Which lines in the data below contain the word "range"? Copy each of them.

── RAW DATA

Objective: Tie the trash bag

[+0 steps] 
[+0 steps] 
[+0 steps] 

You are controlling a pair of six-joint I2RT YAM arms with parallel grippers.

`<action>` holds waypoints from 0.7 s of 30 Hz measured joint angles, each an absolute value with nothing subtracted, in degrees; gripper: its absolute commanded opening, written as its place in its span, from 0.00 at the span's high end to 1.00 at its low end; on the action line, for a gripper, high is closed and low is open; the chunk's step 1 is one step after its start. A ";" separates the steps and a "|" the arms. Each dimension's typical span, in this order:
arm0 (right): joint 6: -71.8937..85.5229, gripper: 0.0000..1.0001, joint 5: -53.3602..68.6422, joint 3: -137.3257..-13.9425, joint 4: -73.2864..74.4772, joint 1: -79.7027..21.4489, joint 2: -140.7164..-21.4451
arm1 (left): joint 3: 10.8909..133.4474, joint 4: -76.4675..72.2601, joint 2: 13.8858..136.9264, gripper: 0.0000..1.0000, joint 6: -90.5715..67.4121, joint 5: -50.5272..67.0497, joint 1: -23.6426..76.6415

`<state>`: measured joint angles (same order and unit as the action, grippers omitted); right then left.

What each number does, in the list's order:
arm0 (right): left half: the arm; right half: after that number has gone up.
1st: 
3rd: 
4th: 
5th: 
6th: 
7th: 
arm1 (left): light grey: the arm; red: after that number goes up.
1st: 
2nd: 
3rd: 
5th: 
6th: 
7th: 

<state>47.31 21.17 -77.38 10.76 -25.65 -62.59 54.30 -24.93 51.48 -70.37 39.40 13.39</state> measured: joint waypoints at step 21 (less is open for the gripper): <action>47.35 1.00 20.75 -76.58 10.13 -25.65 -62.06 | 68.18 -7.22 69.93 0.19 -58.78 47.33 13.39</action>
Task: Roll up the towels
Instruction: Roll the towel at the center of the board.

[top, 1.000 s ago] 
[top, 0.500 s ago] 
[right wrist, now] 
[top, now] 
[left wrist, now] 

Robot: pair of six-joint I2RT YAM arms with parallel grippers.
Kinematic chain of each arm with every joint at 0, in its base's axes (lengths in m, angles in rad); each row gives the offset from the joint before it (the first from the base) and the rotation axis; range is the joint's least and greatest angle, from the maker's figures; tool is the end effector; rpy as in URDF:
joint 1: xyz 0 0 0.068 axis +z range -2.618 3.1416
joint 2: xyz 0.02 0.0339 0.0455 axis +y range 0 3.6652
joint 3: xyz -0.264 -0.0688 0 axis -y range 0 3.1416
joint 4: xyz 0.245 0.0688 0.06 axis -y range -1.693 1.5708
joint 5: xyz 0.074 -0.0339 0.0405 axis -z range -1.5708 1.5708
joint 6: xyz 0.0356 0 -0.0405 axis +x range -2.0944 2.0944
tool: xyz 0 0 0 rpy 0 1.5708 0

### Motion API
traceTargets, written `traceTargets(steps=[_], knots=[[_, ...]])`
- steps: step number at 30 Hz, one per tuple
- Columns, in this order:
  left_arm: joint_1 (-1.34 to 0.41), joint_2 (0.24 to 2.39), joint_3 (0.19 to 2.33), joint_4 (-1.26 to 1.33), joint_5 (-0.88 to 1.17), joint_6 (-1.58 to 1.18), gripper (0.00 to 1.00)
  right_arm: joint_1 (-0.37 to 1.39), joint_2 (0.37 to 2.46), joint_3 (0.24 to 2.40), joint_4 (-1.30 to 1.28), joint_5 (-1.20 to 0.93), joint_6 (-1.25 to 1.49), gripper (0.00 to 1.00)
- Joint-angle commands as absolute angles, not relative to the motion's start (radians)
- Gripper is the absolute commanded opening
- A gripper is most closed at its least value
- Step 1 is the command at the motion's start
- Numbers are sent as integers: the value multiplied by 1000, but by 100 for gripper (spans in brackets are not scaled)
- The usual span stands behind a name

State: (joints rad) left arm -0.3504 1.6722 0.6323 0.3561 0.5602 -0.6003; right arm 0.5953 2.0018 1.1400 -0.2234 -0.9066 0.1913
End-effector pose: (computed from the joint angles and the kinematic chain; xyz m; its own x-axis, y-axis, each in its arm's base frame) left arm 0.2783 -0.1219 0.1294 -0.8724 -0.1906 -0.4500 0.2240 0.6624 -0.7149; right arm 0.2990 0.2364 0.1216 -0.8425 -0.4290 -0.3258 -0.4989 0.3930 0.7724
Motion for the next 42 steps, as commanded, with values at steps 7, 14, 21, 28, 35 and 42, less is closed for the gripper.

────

▶ _EXERCISE RESPONSE_
Kinematic chain of each arm with every joint at 0, in its base's axes (lengths in m, angles in rad); each row gives the offset from the joint before it (the first from the base) and the rotation axis; range is the joint's least and greatest angle, from the maker's figures; tool is the end effector; rpy as in URDF:
joint 1: xyz 0 0 0.068 axis +z range -2.618 3.1416
joint 2: xyz 0.02 0.0339 0.0455 axis +y range 0 3.6652
joint 3: xyz -0.264 -0.0688 0 axis -y range 0 3.1416
joint 4: xyz 0.245 0.0688 0.06 axis -y range -1.693 1.5708
joint 5: xyz 0.074 -0.0339 0.0405 axis -z range -1.5708 1.5708
joint 6: xyz 0.0356 0 -0.0405 axis +x range -2.0944 2.0944

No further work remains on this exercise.